◆ **Your goal**
Using the records that follow, count the lines containing the word "person" and give that number only.

══ Material for this task

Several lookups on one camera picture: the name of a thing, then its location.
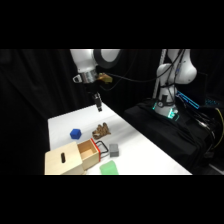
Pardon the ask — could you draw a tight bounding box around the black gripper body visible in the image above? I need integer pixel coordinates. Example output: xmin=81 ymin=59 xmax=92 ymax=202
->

════
══ Material for this task

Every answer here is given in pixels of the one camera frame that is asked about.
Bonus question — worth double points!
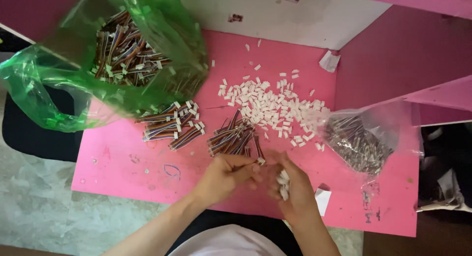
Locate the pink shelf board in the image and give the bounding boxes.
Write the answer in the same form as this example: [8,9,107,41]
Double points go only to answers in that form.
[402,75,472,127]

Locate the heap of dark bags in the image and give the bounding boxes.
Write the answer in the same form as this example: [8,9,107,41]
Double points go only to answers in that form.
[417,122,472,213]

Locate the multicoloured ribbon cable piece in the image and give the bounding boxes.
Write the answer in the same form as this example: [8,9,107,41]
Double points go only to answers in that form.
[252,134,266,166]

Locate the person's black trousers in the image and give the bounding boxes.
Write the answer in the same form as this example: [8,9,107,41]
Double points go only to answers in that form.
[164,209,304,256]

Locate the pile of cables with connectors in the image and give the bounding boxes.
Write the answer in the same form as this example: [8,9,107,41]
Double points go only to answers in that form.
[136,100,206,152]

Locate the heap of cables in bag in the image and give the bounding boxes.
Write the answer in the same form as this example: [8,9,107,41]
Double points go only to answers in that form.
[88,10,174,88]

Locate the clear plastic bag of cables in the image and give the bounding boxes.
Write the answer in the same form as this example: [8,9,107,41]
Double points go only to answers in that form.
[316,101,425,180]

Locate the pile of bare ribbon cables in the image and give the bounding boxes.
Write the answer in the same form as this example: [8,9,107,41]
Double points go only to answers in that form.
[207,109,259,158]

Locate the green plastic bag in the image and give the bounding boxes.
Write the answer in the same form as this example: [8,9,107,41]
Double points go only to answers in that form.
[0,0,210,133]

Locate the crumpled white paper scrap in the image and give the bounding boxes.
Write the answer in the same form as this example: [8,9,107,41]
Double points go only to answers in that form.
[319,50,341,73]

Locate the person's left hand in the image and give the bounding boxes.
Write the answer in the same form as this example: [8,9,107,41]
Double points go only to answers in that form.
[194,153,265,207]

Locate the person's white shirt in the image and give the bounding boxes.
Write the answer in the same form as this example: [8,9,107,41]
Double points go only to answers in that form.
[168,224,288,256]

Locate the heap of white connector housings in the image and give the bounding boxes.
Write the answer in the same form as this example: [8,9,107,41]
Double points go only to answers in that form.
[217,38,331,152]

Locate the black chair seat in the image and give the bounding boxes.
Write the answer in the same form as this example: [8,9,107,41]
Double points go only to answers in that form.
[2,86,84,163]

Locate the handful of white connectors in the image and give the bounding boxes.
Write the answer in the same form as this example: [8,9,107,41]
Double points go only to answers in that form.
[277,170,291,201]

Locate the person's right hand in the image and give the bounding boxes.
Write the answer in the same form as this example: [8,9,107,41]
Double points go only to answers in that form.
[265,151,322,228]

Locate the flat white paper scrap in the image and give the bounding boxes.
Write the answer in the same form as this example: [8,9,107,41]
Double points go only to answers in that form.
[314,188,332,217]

════

◆ **Reply to the task**
4